(Problem to work on): Return every line of the records below verbatim, with no pictures in the copy.

(Saved data entries):
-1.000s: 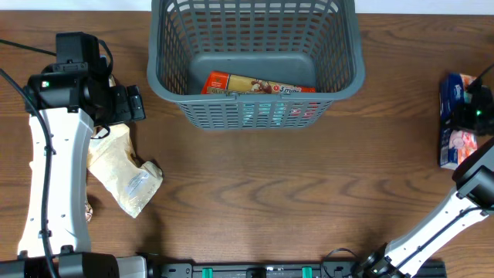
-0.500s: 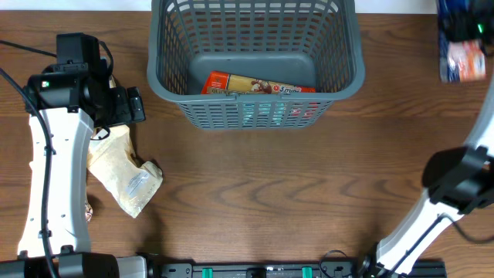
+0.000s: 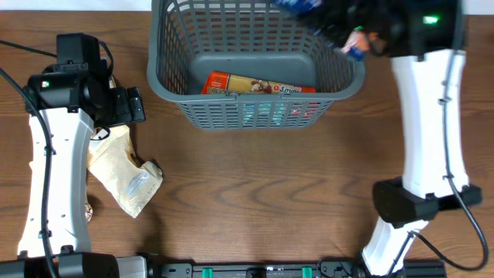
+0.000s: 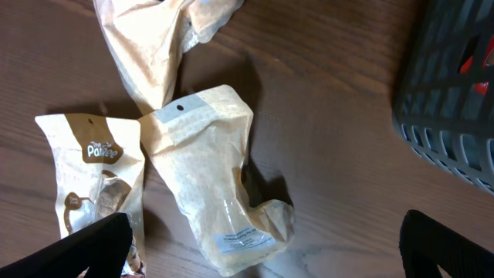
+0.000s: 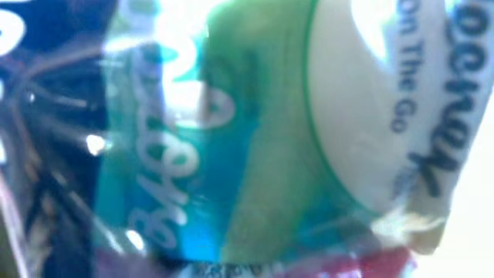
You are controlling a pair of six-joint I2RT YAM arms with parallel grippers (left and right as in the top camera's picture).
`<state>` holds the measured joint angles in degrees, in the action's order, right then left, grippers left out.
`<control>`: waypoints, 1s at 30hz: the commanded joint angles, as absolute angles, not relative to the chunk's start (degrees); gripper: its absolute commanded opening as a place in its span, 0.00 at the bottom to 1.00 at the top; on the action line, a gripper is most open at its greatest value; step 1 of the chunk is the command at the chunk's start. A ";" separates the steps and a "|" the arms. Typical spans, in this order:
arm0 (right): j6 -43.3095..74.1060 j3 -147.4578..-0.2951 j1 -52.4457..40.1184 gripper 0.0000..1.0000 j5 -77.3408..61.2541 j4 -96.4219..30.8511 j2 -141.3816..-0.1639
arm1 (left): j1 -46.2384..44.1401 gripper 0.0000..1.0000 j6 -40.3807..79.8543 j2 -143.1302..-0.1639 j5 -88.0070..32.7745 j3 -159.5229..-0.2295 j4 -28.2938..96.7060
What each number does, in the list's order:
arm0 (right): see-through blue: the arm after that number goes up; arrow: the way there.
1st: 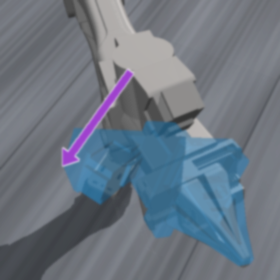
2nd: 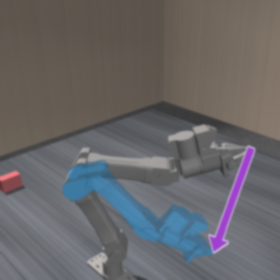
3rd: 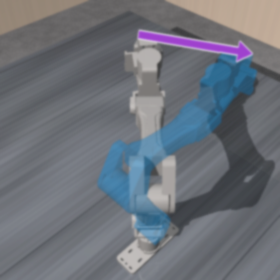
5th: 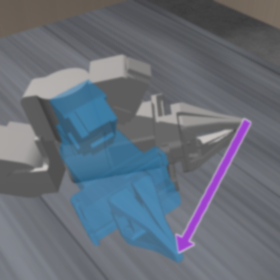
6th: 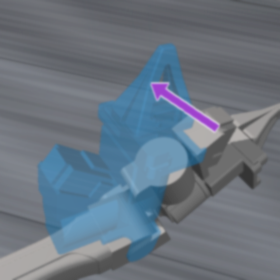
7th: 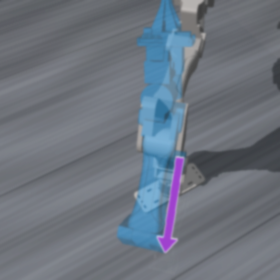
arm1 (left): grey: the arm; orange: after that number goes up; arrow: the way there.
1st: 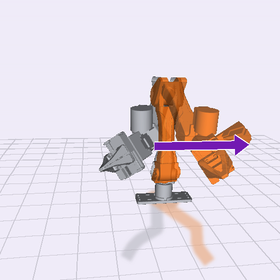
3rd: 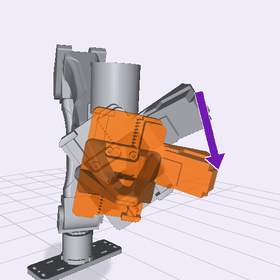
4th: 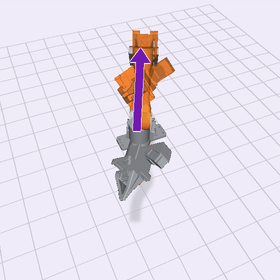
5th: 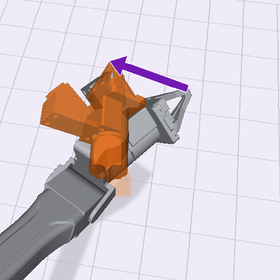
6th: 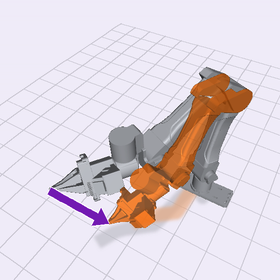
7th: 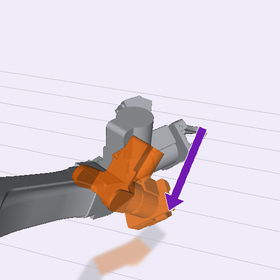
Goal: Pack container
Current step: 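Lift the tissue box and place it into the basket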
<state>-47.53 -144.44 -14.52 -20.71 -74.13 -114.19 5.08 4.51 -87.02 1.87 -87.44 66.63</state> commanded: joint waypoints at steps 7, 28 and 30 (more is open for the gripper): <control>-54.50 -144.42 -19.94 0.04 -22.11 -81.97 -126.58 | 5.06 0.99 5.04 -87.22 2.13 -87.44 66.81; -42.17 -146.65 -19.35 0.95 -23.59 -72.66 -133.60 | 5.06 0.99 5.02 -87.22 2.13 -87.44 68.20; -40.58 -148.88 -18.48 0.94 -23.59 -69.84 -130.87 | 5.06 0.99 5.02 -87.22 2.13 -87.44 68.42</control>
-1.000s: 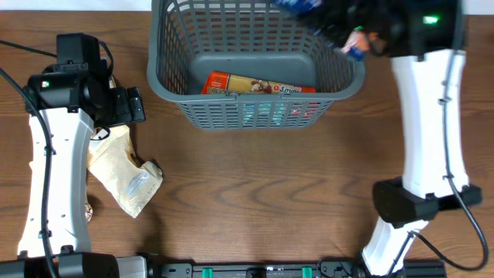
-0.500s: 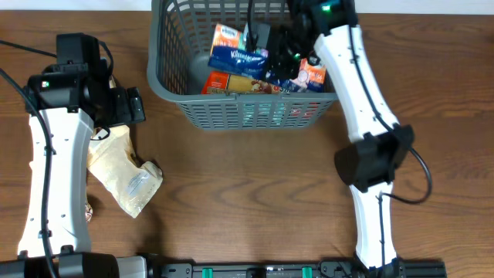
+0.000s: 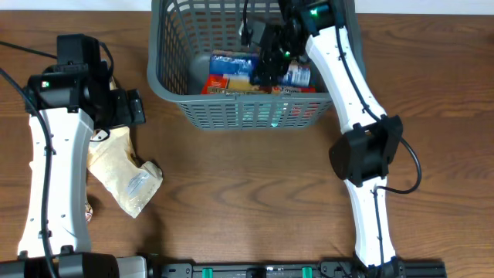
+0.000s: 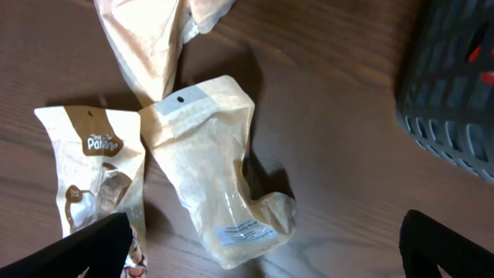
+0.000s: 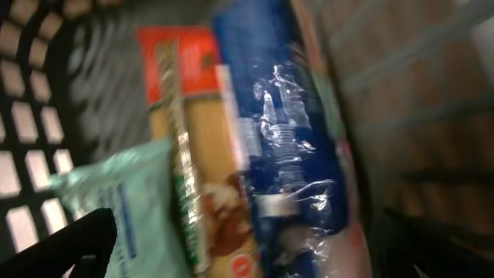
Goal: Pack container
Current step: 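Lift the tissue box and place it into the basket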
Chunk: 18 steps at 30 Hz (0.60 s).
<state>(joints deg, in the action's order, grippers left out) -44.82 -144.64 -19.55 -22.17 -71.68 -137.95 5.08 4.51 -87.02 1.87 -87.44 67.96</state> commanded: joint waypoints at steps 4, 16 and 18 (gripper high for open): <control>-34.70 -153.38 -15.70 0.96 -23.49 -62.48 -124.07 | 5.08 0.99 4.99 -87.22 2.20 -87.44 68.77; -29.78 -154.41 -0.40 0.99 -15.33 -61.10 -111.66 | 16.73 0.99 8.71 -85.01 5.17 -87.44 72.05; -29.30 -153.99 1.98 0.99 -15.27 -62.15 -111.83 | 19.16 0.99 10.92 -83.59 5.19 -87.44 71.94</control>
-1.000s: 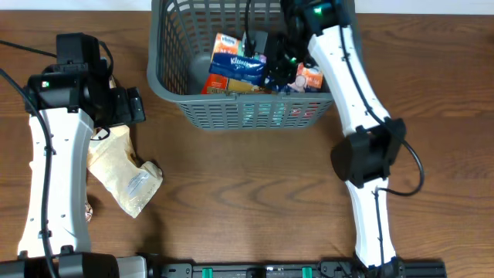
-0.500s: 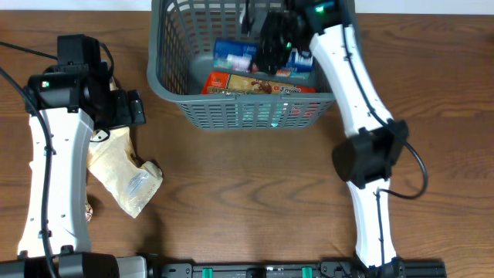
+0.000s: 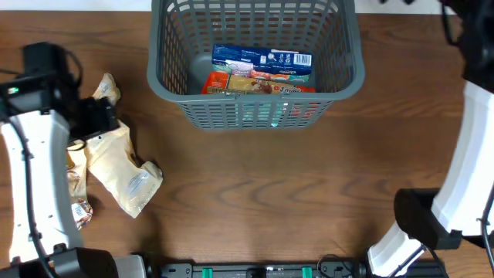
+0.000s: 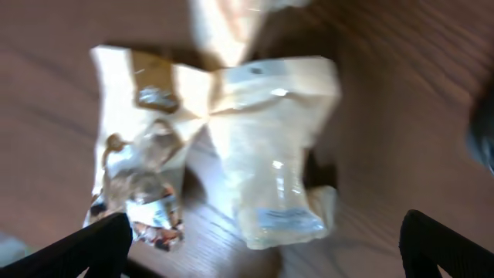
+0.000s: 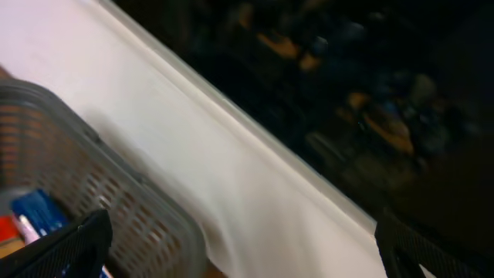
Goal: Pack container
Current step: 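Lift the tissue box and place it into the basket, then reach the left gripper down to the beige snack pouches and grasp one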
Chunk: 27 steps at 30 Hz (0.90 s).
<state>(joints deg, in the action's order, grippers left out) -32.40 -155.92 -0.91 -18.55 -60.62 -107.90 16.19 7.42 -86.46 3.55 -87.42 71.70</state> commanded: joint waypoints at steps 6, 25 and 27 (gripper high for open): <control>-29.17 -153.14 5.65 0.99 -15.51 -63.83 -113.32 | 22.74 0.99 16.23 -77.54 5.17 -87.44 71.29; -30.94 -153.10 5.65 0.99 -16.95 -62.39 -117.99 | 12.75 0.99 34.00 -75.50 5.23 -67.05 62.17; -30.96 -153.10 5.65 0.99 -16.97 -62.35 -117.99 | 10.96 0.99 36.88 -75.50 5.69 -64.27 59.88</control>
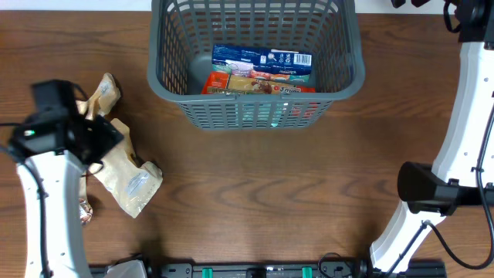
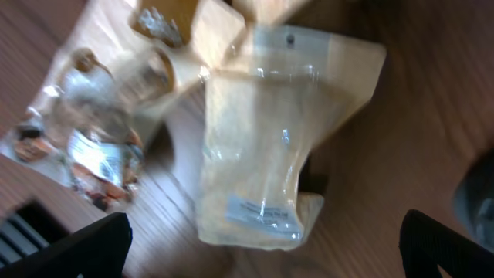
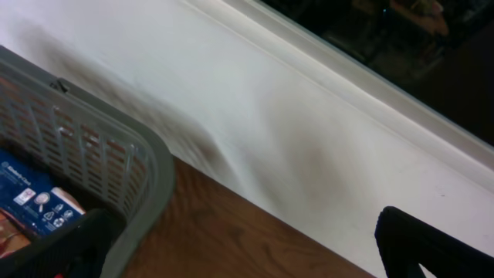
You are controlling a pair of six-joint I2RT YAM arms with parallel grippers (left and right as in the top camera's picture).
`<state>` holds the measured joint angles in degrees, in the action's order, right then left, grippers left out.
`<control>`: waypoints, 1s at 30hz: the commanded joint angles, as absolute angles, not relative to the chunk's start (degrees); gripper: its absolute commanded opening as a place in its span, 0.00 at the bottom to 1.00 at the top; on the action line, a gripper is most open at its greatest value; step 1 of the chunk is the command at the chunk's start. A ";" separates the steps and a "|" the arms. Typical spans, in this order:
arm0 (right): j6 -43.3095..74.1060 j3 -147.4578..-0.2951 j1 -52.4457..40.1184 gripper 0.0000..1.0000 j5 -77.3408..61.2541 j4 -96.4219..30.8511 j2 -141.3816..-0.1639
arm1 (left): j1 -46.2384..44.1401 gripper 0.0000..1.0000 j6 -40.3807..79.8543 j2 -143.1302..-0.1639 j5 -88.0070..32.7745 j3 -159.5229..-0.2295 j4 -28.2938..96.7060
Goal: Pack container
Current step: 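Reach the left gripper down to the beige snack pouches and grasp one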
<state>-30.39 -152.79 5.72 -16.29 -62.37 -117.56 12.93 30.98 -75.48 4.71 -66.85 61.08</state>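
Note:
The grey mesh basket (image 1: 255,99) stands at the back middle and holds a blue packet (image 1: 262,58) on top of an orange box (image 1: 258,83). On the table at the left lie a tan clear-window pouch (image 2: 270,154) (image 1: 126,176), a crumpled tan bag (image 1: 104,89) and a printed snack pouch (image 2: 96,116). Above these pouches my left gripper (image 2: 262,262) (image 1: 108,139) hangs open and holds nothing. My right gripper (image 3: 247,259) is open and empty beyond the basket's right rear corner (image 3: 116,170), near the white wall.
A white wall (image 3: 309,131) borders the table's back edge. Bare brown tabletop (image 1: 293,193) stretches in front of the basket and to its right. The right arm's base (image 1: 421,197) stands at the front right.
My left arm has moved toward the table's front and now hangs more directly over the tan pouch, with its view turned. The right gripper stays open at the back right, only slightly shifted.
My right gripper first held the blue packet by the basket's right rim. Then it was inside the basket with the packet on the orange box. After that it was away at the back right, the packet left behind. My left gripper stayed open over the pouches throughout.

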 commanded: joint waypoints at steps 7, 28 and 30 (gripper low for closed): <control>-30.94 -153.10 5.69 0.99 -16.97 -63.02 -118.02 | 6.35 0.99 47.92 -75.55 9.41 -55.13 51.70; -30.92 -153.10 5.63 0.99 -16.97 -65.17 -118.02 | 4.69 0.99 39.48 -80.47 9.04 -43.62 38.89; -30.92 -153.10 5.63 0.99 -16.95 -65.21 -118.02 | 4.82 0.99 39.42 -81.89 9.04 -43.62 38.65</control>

(Response box):
-1.000s: 
-0.500s: 
+0.000s: 
+0.000s: 
+0.000s: 
You are controlling a pair of six-joint I2RT YAM arms with parallel grippers (left and right as in the top camera's picture).
`<state>` holds the measured joint angles in degrees, in the action's order, right then left, grippers left out.
`<control>`: waypoints, 1s at 30hz: the commanded joint angles, as absolute angles, not relative to the chunk's start (degrees); gripper: its absolute commanded opening as a place in its span, 0.00 at the bottom to 1.00 at the top; on the action line, a gripper is most open at its greatest value; step 1 of the chunk is the command at the chunk's start. A ";" separates the steps and a "|" the arms. Typical spans, in this order:
arm0 (right): j6 -43.3095..74.1060 j3 -147.4578..-0.2951 j1 -52.4457..40.1184 gripper 0.0000..1.0000 j5 -77.3408..61.2541 j4 -96.4219..30.8511 j2 -141.3816..-0.1639
arm1 (left): j1 -46.2384..44.1401 gripper 0.0000..1.0000 j6 -40.3807..79.8543 j2 -143.1302..-0.1639 j5 -88.0070..32.7745 j3 -159.5229..-0.2295 j4 -28.2938..96.7060
What each number does, in the list's order:
arm0 (right): see-through blue: the arm after that number goes up; arrow: the way there.
1st: 
2nd: 
3rd: 
5th: 
6th: 
7th: 
arm1 (left): grey: the arm; orange: after that number goes up; arrow: the way there.
1st: 
3rd: 
4th: 
5th: 
6th: 
7th: 
Goal: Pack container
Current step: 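Lift the tissue box and place it into the basket
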<state>-47.53 -144.44 -14.52 -20.71 -74.13 -114.19 5.08 4.51 -87.02 1.87 -87.44 66.63</state> commanded: joint waypoints at steps 7, 28 and 30 (more is open for the gripper): <control>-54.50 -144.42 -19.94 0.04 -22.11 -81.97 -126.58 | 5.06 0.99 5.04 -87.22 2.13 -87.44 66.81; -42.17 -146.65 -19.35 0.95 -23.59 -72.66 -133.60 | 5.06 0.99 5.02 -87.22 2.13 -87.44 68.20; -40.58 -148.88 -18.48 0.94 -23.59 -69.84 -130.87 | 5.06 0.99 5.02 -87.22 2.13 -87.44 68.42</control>
-1.000s: 
-0.500s: 
+0.000s: 
+0.000s: 
+0.000s: 
Goal: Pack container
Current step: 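Lift the tissue box and place it into the basket
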Chunk: 18 steps at 30 Hz (0.60 s).
<state>(joints deg, in the action's order, grippers left out) -44.82 -144.64 -19.55 -22.17 -71.68 -137.95 5.08 4.51 -87.02 1.87 -87.44 67.96</state> commanded: joint waypoints at steps 4, 16 and 18 (gripper high for open): <control>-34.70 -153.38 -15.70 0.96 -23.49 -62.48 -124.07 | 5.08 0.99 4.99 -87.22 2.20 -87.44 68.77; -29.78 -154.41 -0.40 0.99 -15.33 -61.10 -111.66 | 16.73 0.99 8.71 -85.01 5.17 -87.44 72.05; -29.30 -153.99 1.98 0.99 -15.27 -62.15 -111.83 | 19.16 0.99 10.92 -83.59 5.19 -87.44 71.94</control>
-1.000s: 
-0.500s: 
+0.000s: 
+0.000s: 
+0.000s: 
Goal: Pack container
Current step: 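Lift the tissue box and place it into the basket, then reach the left gripper down to the beige snack pouches and grasp one
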Chunk: 27 steps at 30 Hz (0.90 s).
<state>(joints deg, in the action's order, grippers left out) -32.40 -155.92 -0.91 -18.55 -60.62 -107.90 16.19 7.42 -86.46 3.55 -87.42 71.70</state> commanded: joint waypoints at steps 6, 25 and 27 (gripper high for open): <control>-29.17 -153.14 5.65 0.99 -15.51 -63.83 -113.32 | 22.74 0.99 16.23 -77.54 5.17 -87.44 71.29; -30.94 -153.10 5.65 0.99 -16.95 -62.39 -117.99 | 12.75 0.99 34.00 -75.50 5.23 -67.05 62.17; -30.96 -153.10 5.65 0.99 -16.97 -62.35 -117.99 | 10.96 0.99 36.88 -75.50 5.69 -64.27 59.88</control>
You are controlling a pair of six-joint I2RT YAM arms with parallel grippers (left and right as in the top camera's picture).
`<state>` holds the measured joint angles in degrees, in the action's order, right then left, grippers left out.
`<control>`: waypoints, 1s at 30hz: the commanded joint angles, as absolute angles, not relative to the chunk's start (degrees); gripper: its absolute commanded opening as a place in its span, 0.00 at the bottom to 1.00 at the top; on the action line, a gripper is most open at its greatest value; step 1 of the chunk is the command at the chunk's start. A ";" separates the steps and a "|" the arms. Typical spans, in this order:
arm0 (right): j6 -43.3095..74.1060 j3 -147.4578..-0.2951 j1 -52.4457..40.1184 gripper 0.0000..1.0000 j5 -77.3408..61.2541 j4 -96.4219..30.8511 j2 -141.3816..-0.1639
arm1 (left): j1 -46.2384..44.1401 gripper 0.0000..1.0000 j6 -40.3807..79.8543 j2 -143.1302..-0.1639 j5 -88.0070..32.7745 j3 -159.5229..-0.2295 j4 -28.2938..96.7060
Goal: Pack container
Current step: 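Reach the left gripper down to the beige snack pouches and grasp one
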<state>-30.39 -152.79 5.72 -16.29 -62.37 -117.56 12.93 30.98 -75.48 4.71 -66.85 61.08</state>
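Note:
The grey mesh basket (image 1: 255,99) stands at the back middle and holds a blue packet (image 1: 262,58) on top of an orange box (image 1: 258,83). On the table at the left lie a tan clear-window pouch (image 2: 270,154) (image 1: 126,176), a crumpled tan bag (image 1: 104,89) and a printed snack pouch (image 2: 96,116). Above these pouches my left gripper (image 2: 262,262) (image 1: 108,139) hangs open and holds nothing. My right gripper (image 3: 247,259) is open and empty beyond the basket's right rear corner (image 3: 116,170), near the white wall.
A white wall (image 3: 309,131) borders the table's back edge. Bare brown tabletop (image 1: 293,193) stretches in front of the basket and to its right. The right arm's base (image 1: 421,197) stands at the front right.
My left arm has moved toward the table's front and now hangs more directly over the tan pouch, with its view turned. The right gripper stays open at the back right, only slightly shifted.
My right gripper first held the blue packet by the basket's right rim. Then it was inside the basket with the packet on the orange box. After that it was away at the back right, the packet left behind. My left gripper stayed open over the pouches throughout.
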
 commanded: joint waypoints at steps 7, 28 and 30 (gripper low for closed): <control>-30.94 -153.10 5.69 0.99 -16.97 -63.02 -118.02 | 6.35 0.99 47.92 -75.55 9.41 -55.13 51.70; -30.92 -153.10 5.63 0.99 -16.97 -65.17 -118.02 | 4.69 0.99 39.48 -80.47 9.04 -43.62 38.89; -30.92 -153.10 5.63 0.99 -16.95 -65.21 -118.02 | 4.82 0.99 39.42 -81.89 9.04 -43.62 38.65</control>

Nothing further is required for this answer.